Geçen sezondan beri takviye isteyen takıma takviye yapmayan yönetim de ayrı bir fenomen. Sezon bitti, Dünya Kupası var, kimse transfer yapmak istemiyor dendi; yedik. Dünya Kupası bitti, kendini gösterenler iyi takımlara kapağı attı, daha süre var dendi; yedik. Ön eleme turu kuraları çekildi, zayıf bir rakip geldi. Nasıl olsa geçeriz dedik, bekledik. Turu geçtik, şimdi transfer gelir dedik, bekledik. Pino ve Cana geldi ama taraftarın iştahını dindirmeye yetecek futbolcular değillerdi ve sakatlar, faydalanamıyoruz. Lig başladı, iki haftada sıfır çektik. Dört kişi, dört koldan, dört kişi ile pazarlık halinde, Galatasaray'da transfer bitmez dendi; bunu da yedik. Netice, sıfıra sıfır elde var sıfır.

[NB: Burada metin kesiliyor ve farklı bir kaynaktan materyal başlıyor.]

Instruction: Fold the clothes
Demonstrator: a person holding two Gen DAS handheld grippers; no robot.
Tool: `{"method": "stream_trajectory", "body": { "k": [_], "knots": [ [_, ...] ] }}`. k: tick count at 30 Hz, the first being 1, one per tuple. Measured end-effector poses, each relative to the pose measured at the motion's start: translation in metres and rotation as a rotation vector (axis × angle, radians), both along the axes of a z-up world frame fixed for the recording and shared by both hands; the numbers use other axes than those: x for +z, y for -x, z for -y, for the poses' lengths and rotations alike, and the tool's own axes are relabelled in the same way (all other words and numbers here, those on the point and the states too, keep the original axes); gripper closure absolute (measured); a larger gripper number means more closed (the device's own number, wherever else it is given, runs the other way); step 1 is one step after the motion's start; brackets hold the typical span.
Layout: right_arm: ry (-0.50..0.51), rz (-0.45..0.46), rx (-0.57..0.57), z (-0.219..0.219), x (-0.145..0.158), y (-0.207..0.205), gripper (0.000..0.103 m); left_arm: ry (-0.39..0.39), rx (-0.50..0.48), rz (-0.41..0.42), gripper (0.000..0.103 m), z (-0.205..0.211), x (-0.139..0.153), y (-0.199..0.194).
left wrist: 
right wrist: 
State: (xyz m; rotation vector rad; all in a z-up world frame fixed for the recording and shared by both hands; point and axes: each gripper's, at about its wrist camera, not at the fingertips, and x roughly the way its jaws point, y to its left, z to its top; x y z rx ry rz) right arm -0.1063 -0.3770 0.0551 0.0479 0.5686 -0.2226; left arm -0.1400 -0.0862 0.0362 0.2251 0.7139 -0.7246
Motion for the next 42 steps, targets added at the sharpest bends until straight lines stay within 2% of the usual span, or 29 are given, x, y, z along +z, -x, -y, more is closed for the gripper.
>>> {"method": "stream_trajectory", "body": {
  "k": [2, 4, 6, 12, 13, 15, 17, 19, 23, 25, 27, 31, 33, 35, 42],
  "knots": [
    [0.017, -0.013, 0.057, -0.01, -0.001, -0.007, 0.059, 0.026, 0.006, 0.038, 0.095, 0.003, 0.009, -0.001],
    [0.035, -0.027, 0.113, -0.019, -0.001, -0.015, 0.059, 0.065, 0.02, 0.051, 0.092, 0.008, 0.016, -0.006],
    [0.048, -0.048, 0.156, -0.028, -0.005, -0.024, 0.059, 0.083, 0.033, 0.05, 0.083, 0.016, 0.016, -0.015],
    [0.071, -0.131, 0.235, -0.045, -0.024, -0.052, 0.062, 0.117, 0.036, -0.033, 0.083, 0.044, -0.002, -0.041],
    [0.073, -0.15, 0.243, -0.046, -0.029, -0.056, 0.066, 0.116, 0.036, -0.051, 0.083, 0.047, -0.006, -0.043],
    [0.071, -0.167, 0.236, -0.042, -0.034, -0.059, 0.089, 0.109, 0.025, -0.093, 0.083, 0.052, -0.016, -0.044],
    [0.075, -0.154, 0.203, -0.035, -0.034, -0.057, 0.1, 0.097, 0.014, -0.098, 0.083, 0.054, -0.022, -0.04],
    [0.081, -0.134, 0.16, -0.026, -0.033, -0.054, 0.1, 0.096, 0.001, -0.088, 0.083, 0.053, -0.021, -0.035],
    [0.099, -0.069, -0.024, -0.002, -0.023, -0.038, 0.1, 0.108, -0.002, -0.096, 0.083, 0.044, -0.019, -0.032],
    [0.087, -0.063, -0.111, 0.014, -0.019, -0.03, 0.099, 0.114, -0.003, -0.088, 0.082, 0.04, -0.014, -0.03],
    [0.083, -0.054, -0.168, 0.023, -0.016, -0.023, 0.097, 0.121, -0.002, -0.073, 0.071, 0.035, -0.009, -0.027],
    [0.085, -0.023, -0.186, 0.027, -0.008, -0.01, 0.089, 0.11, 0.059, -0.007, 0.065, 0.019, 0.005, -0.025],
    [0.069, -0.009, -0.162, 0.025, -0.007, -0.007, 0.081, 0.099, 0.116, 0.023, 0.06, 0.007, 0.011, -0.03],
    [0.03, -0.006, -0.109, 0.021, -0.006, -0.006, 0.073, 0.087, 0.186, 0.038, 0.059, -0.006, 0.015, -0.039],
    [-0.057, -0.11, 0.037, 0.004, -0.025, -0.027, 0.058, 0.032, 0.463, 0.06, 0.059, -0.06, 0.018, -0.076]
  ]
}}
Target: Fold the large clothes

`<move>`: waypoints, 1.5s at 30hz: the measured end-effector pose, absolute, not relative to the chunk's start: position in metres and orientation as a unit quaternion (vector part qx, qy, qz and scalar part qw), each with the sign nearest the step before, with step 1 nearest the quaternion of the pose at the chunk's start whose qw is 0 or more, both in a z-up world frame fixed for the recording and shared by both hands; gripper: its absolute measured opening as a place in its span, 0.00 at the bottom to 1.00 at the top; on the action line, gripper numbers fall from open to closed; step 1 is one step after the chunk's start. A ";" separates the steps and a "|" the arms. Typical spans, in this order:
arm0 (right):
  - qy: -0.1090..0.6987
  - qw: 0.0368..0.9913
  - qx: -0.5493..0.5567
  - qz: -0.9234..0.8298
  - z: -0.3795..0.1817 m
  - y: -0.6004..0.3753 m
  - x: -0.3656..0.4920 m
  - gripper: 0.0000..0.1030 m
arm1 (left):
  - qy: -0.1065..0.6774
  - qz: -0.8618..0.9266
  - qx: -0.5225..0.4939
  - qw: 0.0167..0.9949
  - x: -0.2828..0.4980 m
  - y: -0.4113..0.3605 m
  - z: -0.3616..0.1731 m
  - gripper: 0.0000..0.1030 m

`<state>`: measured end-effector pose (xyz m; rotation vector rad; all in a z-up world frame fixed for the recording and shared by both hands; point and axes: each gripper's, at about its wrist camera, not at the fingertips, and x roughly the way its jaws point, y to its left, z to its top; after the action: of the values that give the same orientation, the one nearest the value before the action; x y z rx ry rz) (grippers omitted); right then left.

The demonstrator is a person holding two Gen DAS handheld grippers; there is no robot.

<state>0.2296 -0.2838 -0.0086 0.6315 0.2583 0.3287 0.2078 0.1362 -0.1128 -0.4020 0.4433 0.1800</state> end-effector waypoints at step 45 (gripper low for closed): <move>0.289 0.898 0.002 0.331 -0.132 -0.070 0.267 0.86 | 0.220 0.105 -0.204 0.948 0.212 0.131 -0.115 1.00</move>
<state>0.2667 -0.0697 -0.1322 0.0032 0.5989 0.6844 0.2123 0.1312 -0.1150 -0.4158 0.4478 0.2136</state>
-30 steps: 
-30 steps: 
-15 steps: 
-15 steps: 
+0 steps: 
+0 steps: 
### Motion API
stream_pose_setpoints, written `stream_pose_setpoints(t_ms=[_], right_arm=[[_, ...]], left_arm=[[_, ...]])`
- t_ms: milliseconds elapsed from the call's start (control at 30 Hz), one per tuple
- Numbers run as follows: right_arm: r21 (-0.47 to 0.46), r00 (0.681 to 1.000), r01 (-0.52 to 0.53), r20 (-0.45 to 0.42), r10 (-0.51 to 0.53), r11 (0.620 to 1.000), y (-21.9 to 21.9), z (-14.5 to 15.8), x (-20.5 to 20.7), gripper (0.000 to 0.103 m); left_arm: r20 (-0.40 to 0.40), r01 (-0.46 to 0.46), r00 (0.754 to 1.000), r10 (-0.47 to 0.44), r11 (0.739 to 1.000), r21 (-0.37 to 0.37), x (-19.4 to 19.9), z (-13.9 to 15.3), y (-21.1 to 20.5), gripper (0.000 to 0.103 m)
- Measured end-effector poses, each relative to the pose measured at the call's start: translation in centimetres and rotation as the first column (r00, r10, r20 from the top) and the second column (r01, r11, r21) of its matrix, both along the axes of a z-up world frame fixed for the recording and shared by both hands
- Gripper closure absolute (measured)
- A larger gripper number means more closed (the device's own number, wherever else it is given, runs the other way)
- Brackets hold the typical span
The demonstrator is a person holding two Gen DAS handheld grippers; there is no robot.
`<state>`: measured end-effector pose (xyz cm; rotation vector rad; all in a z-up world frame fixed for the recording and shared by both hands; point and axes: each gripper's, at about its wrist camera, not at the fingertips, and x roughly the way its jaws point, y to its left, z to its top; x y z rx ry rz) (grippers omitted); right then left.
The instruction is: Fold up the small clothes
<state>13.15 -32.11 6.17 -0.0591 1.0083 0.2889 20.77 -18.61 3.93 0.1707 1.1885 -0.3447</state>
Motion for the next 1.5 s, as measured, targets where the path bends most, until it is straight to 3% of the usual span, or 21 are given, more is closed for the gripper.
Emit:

Rijkaard da sütten çıkmış ak kaşık değil tabi. Yumruğunu masaya vurup, sesini çıkaramadı geldiğinden beri. Dilini bilmeyen bir tercüman verdiler, tercüman bildiğini sandığı dili bile bilmiyordu. Dilini bilen tercüman verdiler, bu sefer de Türkçe bilmeyeninden... Transferler geciktikçe sesini yükseltmeliydi, yapamadı. Sanırım hayatında böyle Bizans Entrikası görmemesinden kaynaklanıyor.

Artık şapkayı önümüze koyup düşünme zamanı. Rijkaard'ı getirmek bir vizyonsa, ona sistemine uygun futbolcuları almak da o vizyonun bir parçasıdır. Bu sene Avrupa rüyasından erken uyandık, bari kaçmakta olan lig treninin arkasından koşup yakalayalım. Kelle almak çözüm değil. Umarım kimsenin kellesi uçmaz bu hafta sonu.